1.用手术刀切除活检组织块上的非肌性组织，然后用D-PBSA浸洗。

2.称重前，与肌纤维平行将切除活检组织切成片，用冲洗。

3.将组织片平行放入Petri培养皿盖内，切成较薄的柱状组织块，然后切成1mm³小块。不要挤压组织。也可在试管内用长剪刀将组织剪成小块，应避免挤压组织。

4.用D-PBSA浸洗组织块，静置后吸去上清液。

5.在37°C条件下，用链酶菌蛋白酶液（0.15%链酶菌蛋白酶（SigmaP-6911）、0.03%EDTA（Merck8418）、20IU/ml青霉素和20μg/ml链霉素（0.4%EurobioPES3000），用HamF12或D-PBSA配制，100ml）消化组织块1h。每1~3mg组织块用15ml链酶菌蛋白酶液。每间隔10~15min轻轻摇晃试管。

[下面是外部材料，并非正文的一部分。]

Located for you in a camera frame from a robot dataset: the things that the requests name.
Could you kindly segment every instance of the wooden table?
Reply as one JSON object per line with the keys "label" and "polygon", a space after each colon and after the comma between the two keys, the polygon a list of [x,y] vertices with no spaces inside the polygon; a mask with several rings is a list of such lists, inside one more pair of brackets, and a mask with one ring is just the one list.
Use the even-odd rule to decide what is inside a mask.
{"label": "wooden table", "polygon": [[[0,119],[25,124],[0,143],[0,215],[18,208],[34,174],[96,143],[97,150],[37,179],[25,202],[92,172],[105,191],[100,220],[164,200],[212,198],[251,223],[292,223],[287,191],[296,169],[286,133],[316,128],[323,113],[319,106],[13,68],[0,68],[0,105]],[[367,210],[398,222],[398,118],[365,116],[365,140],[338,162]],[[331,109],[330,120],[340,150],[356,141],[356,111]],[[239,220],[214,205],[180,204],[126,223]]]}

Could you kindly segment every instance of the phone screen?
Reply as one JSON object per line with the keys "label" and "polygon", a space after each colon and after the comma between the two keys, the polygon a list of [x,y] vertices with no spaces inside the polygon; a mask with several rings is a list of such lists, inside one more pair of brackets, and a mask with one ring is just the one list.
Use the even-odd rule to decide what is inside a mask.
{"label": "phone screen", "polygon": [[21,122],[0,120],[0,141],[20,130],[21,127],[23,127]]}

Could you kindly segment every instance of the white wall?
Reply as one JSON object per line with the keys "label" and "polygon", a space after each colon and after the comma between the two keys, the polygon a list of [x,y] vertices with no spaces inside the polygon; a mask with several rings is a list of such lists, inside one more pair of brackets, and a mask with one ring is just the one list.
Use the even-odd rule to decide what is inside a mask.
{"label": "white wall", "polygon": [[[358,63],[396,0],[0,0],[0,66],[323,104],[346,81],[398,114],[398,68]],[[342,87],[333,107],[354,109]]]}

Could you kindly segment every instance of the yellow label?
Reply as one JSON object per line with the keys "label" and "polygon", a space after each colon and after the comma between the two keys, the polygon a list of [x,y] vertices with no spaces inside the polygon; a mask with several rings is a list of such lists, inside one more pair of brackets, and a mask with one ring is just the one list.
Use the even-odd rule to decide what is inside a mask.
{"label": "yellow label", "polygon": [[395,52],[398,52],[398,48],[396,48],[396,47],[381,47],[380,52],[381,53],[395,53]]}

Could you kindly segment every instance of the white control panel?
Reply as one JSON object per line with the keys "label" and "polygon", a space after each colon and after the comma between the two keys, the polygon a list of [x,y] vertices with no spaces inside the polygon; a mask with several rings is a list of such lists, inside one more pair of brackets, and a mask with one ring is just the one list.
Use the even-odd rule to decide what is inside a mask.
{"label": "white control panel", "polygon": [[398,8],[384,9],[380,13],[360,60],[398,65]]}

6.孵育后用吸管研磨组织块。由于越来越多的细胞分离下来，培养液会逐渐变得浑浊。

7.让组织块沉到试管的底部，形成沉降的组织块（P1)和上清液（S1）。

8.用孔径为100μm的尼龙网将S1滤入20ml离心管。轻轻摇晃或用吸管吹打上清液，使细胞混悬。

9.离心（350g，8~10min）后，吸去上清液。

10.准确加入10ml生长培养液（HamF12，添加20%FBS（Gibco011-06290），200ml），用带有橡皮吸头的吸管很轻微地混悬细胞。然后，用血细胞计数板计数细胞。

11.用生长培养液稀释细胞悬液，以约1.5×10⁴个/ml的细胞密度将细胞接种于培养瓶。从1g健康供体活检组织约获得1~2×10⁵个细胞。

12.将15ml消化液加入P1，在37°C水浴中孵育组织块30min，并定时摇晃。

13.用吸管吹打细胞悬液，使细胞分散。然后，用尼龙网过滤细胞悬液。用20ml生长培养液浸洗滤网。

14.离心（350g，8~10min）后，计数细胞，按上述方法接种细胞。

15.将培养瓶移入湿润的培养箱，在37°C和5%CO₂的条件下培养细胞。

二、维持培养

16.接种后24h很轻微地换培养液，以后每3~4d换液1次。细胞主要向着分化生长。人成肌细胞的生长分3期，培养后4~6d增殖达髙峰；8d左右排列成行；10~12d细胞融合和形成肌管增多。然而，必须记住一些细胞可能分化较早，绝大多数细胞分化时一些细胞仍处于增殖状态。

三、传代培养

17.将少量EDTA轻轻注在细胞上面后立即吸去。

18.加入0.25%胰蛋白酶液，足以在细胞上面形成一薄层。

19.当细胞去附着时，加入5~10ml完全生长培养液，用吸管很轻微地吹打细胞，然后离心（350g，10min）。

20.计数细胞，按一定密度种植细胞。